Captain O’Boyle’s request being complied with, he bolted the diluted alcohol, and presently took himself off.

On the appointed night, he called and conducted me to the Sunday _soiree_ of “Mother Maginnis,” as the mama of Miss Flora was familiarly termed at the mess. Why this maternal appellation had been conferred upon the lady, I could never exactly learn--but by that _soubriquet_ she had been known for half-a-score years successively to every marching regiment. We found the company already assembled. Some played brag, some played loo, but Captain O’Boyle led me direct to the piano, where, encircled by a crowd of red-coats,’two ladies were playing a duet; and, on its termination, in due form he presented me to Miss Flora.

She was indubitably a fine animal--a handsome face, a splendid figure, and the most magnificent head of auburn hair imaginable. On Captain O’Boyle announcing me as “his friend, Captain Fitzmaurice,” Miss Flora made a rapid inspection of my outer man from top to toe, and then, as if satisfied with the survey, she gave me a hand, white as alabaster, which I took respectfully in mine.

“How are you, Pat?--Isn’t it _Pat_ they call ye?” said the lady. “Why the devil don’t ye shake my hand?--you take it as gingerly in yours, as if ye had hold of a hot poker. What do ye ride? Can you manage twelve stone without wasting, and on a ten-pound saddle?”

“What a question at first sight?” I mentally ejaculated. “Ah! Lucy, my absent love, were thou and I together, ours would be a softer theme than ten-pound saddles!”

[Illustration: 0389]

“Will you play brag?” she continued.

I shook my head.

“So much the better. That old tabby, in black velvet, would cheat her father; and she, in the blue turban, rob a church. They play into each other’s hands--client first, divide afterwards; they would do you brown’ to a moral in half an hour.”’

“Oh! Flora, Flora,” exclaimed her companion; “how can you say such horrid things?”

“Because they’re true,” returned the young lady: then turning to me, she continued, “Come away into the corner, and we’ll have a quiet hit. D’Arey, go find the back-gammon table, settle the men, and snuff the candles; it’s the only thing you’re good for.”

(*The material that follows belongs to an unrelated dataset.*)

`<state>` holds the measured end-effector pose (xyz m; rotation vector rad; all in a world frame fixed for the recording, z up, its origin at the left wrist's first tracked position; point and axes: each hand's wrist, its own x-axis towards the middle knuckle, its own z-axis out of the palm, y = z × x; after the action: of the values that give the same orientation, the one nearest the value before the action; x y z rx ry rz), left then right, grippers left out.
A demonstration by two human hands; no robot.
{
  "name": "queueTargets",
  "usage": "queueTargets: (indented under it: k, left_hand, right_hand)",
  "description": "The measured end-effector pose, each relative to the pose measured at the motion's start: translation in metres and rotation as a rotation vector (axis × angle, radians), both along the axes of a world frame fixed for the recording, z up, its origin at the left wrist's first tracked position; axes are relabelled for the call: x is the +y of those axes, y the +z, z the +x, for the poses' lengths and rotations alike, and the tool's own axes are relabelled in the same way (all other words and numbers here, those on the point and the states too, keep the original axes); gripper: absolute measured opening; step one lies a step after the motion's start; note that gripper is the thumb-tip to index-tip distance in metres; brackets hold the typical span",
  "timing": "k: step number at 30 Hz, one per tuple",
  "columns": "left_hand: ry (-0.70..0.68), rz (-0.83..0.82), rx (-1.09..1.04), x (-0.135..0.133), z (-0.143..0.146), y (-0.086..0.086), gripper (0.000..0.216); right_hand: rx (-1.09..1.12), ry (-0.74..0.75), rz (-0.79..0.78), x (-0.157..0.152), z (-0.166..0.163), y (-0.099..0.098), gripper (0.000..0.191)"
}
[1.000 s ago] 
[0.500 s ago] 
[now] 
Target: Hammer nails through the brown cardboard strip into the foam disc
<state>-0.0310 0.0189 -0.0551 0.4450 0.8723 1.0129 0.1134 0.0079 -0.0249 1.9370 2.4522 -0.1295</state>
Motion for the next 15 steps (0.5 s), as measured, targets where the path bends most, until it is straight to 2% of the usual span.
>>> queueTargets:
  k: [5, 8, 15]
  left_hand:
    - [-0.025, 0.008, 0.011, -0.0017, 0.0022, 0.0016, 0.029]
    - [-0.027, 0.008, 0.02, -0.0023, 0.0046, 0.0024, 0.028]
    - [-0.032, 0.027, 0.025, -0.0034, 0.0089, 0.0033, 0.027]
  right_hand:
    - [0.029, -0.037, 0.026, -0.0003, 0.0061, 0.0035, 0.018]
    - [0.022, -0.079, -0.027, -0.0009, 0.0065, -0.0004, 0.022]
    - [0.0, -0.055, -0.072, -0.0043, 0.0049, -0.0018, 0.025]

A sheep-faced young gentleman instantly obeyed the order; and Miss Flora Maginnis and I sate down _tete-a-tete_.

If ever there were two beings who differed from each other wide as the antipodes themselves, they were Flora aforesaid, and my absent mistress. I had endeavoured to imagine what “a clipper” was, according to the parlance of O’Boyle; but my fancy sketch fell infinitely short of the original. An hour glided pleasantly away; and when supper was announced, Miss Flora and I proceeded to the table, mutually pleased with each other.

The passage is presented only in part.